Quilts, a cradle, an antique telephone – all carry sentimental value for me. The quilt my grandmother and her sisters made for my wedding – a creamy yellow, with butterflies made from the scraps of their lives, babies’ bonnets, a favorite shirt.

The cradle, fashioned by my dad, held my newborn son as we rocked him to sleep that first Christmas. The fire blazed and kept my baby warm. Dad woke up every thirty minutes to check on the heat emanating off the logs. A sweet memory, a grief rekindled.

The old telephone my parents pieced together by visiting scores of flea markets and antique shops, then proudly gave to me one Christmas – long before Alzheimers invaded our lives and stole that precious memory.

Yet none of these treasures made the cut. “Get rid of them or find a place to store them – out of the way,” the stager instructed.

How can I shove my lifetime out of the way?

As she finished her work, the stager and I learned a bit more about each other. Both of us write. Both of us have journeyed through divorce and experienced pre-judgement by the established church. Both of us love cats.

When she left, we hugged and I was glad for a new friend, for her many suggestions which I know on some level are right and will help me sell the house.

But somehow, I also felt violated and discouraged, certain my life was going to change, wondering how I could decide what to let go.

The piles of my life’s debris reminded me how mortal we are and how fleeting is life – a mere breath – a candle that should be given away to bring another person joy, a sofa table so out of date no one would want it even if it was free.
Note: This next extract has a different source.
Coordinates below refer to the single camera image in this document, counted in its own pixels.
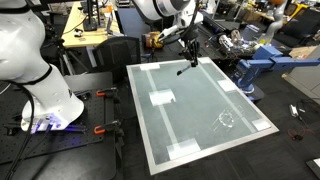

My son was shocked and upset by the suggestions made for how we needed to purge more and more and more. As we talked through our emotions, he finally said, “Change is hard for me, Mom. But just because it’s hard doesn’t mean it’s bad.” 

A wise young man. I admire his honesty.

Although the purging pains my soul, my journal entries speak the truth. This duplex has never been home for me; it was only a place to settle while I worked in this town.

Now that all my pictures have been stripped off the walls, my mantel decoration has been condemned and the detritus of my life lies in piles on the floor – it feels even less like the place where I can freely write, create stories and be my authentic self.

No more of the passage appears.